### SOURCE MATERIAL
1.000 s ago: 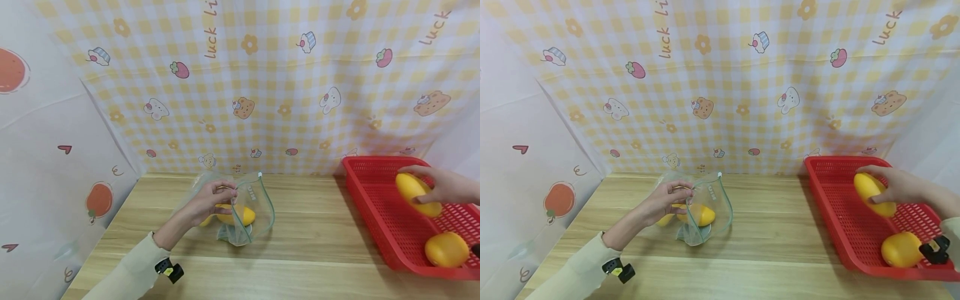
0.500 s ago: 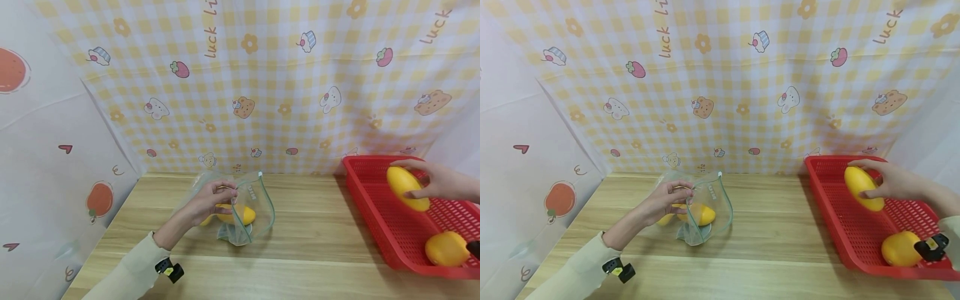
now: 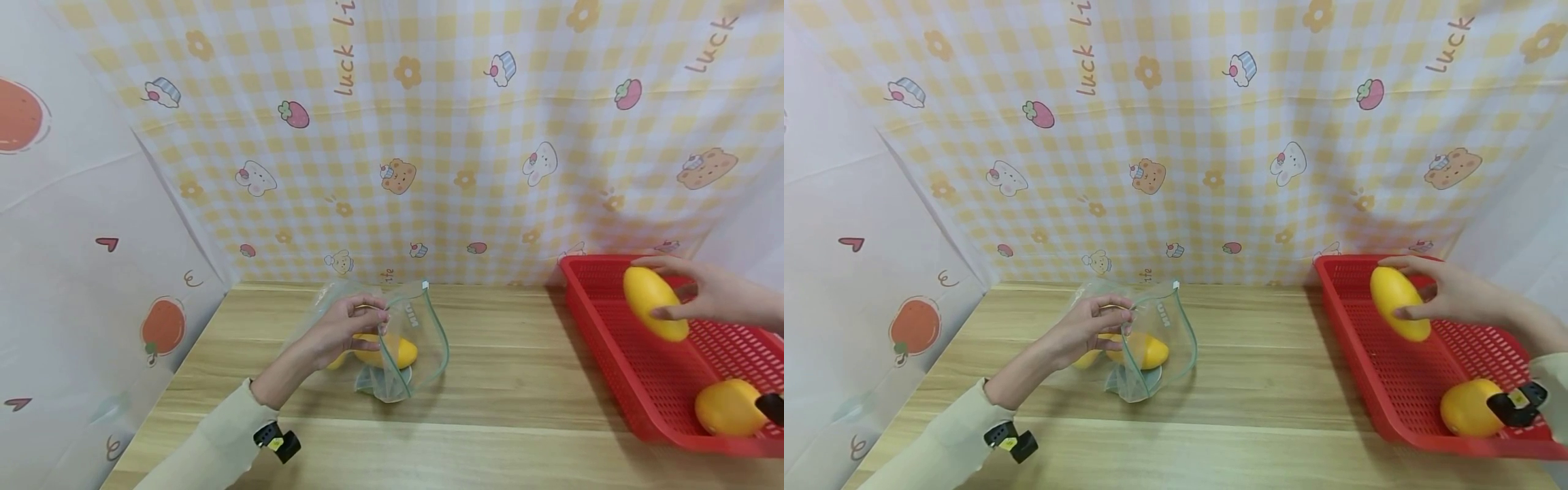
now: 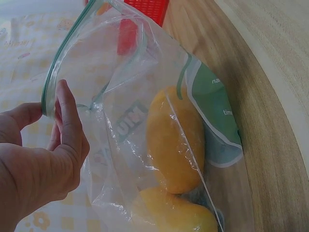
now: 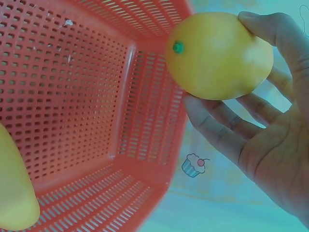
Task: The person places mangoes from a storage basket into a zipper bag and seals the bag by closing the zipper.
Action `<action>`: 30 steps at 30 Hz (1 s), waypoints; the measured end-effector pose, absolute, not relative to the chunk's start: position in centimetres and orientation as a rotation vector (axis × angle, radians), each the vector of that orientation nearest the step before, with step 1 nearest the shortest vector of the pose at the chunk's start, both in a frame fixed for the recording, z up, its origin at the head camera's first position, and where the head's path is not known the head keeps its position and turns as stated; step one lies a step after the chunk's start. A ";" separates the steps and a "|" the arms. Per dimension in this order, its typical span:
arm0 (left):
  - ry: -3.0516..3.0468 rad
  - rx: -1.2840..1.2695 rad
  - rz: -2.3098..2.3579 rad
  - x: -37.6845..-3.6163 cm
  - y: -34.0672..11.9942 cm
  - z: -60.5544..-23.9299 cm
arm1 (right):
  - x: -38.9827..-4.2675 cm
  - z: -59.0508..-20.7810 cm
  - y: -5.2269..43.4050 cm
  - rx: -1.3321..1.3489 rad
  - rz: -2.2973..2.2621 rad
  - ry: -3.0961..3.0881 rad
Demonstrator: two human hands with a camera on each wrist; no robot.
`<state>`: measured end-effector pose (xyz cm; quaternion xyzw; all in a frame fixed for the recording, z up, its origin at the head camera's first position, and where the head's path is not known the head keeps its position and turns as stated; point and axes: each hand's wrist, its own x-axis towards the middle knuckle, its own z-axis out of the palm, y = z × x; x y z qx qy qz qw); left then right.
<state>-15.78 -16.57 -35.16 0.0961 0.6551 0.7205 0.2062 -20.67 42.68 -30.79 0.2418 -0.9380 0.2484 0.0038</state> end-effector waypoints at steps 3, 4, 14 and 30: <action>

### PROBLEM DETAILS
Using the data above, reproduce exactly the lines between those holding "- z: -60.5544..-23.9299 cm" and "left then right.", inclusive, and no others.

### EXERCISE RESPONSE
  - z: -60.5544..-23.9299 cm
arm1 (right):
  - x: -38.9827..-4.2675 cm
  - z: -59.0508..-20.7810 cm
  - y: -5.2269..43.4050 cm
  - rx: -1.3321..1.3489 rad
  - rz: -2.2973..2.2621 rad
  - ry: -3.0961..3.0881 rad
Demonstrator: two human hands with a camera on each wrist; no robot.
`<state>`: measured end-effector pose (xyz cm; quaternion xyzw; all in a frame fixed for the recording, z up, its origin at the head camera's first position, and where the head's path is not known the head keeps its position and turns as stated; point and axes: each hand's wrist, its own x-axis towards the middle knuckle, its own z-axis out of the palm, y = z × x; x y z qx qy qz qw); left then right.

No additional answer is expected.